» What you have to do
Once you have read the listing, print all of it word for word.

» Data excerpt
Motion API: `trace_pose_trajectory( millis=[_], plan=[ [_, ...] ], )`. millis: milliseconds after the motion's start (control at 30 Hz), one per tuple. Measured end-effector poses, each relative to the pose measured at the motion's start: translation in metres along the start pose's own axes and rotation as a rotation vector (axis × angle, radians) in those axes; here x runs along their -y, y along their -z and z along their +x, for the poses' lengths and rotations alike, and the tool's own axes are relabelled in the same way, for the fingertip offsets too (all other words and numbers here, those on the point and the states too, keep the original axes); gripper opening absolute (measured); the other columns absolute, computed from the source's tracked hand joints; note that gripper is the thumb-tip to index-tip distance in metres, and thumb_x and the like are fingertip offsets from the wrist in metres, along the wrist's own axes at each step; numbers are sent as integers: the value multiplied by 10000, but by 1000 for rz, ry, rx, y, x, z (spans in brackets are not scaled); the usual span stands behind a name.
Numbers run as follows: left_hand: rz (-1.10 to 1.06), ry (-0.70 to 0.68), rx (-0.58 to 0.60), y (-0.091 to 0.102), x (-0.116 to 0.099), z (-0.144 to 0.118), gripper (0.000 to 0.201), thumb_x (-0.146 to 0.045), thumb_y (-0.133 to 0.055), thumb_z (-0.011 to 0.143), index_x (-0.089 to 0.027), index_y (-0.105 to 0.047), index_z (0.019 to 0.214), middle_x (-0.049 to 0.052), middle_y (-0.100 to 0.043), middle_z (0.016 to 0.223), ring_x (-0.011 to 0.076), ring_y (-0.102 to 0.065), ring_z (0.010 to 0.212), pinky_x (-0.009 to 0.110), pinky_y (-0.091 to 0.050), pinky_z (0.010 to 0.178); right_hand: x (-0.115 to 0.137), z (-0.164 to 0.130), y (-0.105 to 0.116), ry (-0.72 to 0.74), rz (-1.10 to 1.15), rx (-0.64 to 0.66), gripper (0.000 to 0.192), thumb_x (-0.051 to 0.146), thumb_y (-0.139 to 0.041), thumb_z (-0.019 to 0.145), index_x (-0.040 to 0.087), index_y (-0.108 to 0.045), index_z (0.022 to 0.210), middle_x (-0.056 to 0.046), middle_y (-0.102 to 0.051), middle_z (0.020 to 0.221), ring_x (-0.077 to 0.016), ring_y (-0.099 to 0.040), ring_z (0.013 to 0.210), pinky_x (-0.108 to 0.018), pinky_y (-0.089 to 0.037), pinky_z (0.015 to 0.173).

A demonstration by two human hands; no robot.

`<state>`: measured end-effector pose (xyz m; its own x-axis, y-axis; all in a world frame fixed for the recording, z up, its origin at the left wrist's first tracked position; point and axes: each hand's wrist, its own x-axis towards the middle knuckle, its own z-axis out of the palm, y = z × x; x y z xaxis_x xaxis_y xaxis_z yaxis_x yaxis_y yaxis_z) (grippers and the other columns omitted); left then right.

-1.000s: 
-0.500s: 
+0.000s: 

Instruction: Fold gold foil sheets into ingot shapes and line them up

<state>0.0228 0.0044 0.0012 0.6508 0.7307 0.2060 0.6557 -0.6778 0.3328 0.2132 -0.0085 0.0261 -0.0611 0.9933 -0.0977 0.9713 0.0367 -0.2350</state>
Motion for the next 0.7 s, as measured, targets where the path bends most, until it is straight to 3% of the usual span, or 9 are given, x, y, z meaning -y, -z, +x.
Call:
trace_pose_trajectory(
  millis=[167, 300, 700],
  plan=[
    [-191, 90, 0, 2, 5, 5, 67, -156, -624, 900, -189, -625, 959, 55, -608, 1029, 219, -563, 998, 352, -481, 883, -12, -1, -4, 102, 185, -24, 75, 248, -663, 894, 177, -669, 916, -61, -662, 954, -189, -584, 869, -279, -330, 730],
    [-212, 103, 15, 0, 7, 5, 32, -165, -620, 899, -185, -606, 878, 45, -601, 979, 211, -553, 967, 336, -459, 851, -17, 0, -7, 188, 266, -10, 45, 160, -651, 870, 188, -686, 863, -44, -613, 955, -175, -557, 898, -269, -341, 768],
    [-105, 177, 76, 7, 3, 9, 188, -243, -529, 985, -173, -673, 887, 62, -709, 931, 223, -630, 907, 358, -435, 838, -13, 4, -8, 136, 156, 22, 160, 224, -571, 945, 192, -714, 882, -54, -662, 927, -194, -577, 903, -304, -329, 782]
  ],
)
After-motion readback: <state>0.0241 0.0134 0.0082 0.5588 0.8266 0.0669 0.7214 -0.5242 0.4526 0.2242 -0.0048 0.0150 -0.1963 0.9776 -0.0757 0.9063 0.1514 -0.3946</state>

» Output for this task
Motion API: `trace_pose_trajectory( millis=[_], plan=[ [_, ...] ], )`. millis: milliseconds after the motion's start (control at 30 Hz), one per tuple. Measured end-effector poses, each relative to the pose measured at the motion's start: translation in metres along the start pose's own axes and rotation as a rotation vector (axis × angle, radians) in those axes; here x runs along their -y, y along their -z and z along their +x, for the poses' lengths and rotations alike, and the tool's own axes are relabelled in the same way, for the fingertip offsets too (all other words and numbers here, those on the point and the states too, keep the original axes); gripper opening absolute (measured); the other columns absolute, computed from the source's tracked hand joints; note that gripper is the thumb-tip to index-tip distance in metres, and thumb_x and the like are fingertip offsets from the wrist in metres, along the wrist's own axes at each step; numbers are sent as integers: the value multiplied by 10000, but by 1000 for rz, ry, rx, y, x, z (spans in brackets are not scaled); the usual span stands behind a name.
Numbers run as follows: left_hand: rz (-1.10 to 1.06), ry (-0.70 to 0.68), rx (-0.58 to 0.60), y (-0.091 to 0.102), x (-0.116 to 0.099), z (-0.144 to 0.118), gripper (0.000 to 0.201), thumb_x (-0.146 to 0.045), thumb_y (-0.133 to 0.055), thumb_z (-0.011 to 0.143), index_x (-0.089 to 0.027), index_y (-0.105 to 0.047), index_z (0.019 to 0.214), middle_x (-0.049 to 0.052), middle_y (-0.100 to 0.043), middle_z (0.016 to 0.223), ring_x (-0.011 to 0.076), ring_y (-0.102 to 0.065), ring_z (0.010 to 0.212), pinky_x (-0.009 to 0.110), pinky_y (-0.091 to 0.050), pinky_z (0.010 to 0.178); right_hand: x (-0.115 to 0.137), z (-0.164 to 0.130), y (-0.105 to 0.116), ry (-0.72 to 0.74), rz (-1.10 to 1.15), rx (-0.64 to 0.66), gripper (0.000 to 0.192), thumb_x (-0.051 to 0.146), thumb_y (-0.139 to 0.041), thumb_z (-0.019 to 0.145), index_x (-0.040 to 0.087), index_y (-0.108 to 0.045), index_z (0.022 to 0.210), middle_x (-0.056 to 0.046), middle_y (-0.102 to 0.051), middle_z (0.020 to 0.221), ring_x (-0.077 to 0.016), ring_y (-0.099 to 0.040), ring_z (0.013 to 0.210), pinky_x (-0.108 to 0.018), pinky_y (-0.089 to 0.037), pinky_z (0.015 to 0.173).

A demonstration by two human hands; no robot.

`<state>`: measured end-effector pose (xyz m; its own x-axis, y-axis; all in a world frame fixed for the recording, z up, its origin at the left wrist's first tracked position; point and axes: each hand's wrist, its own x-axis towards the middle knuckle, its own z-axis out of the palm, y = z × x; x y z xaxis_x xaxis_y xaxis_z yaxis_x yaxis_y yaxis_z) (grippers and the other columns omitted); left then right.

-1.000s: 
-0.500s: 
+0.000s: 

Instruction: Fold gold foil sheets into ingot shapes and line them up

<state>0.0228 0.0044 0.0012 0.6508 0.7307 0.2060 0.6557 -0.6778 0.3328 0.2132 -0.0085 0.0261 -0.0611 0.9933 -0.0977 0.9713 0.0367 -0.2350</state>
Motion for the next 0.7 s, as measured, targets where the path bends most, until it is straight to 3% of the usual span, or 9 are given, x, y, z meaning -y, -z, +x.
Call:
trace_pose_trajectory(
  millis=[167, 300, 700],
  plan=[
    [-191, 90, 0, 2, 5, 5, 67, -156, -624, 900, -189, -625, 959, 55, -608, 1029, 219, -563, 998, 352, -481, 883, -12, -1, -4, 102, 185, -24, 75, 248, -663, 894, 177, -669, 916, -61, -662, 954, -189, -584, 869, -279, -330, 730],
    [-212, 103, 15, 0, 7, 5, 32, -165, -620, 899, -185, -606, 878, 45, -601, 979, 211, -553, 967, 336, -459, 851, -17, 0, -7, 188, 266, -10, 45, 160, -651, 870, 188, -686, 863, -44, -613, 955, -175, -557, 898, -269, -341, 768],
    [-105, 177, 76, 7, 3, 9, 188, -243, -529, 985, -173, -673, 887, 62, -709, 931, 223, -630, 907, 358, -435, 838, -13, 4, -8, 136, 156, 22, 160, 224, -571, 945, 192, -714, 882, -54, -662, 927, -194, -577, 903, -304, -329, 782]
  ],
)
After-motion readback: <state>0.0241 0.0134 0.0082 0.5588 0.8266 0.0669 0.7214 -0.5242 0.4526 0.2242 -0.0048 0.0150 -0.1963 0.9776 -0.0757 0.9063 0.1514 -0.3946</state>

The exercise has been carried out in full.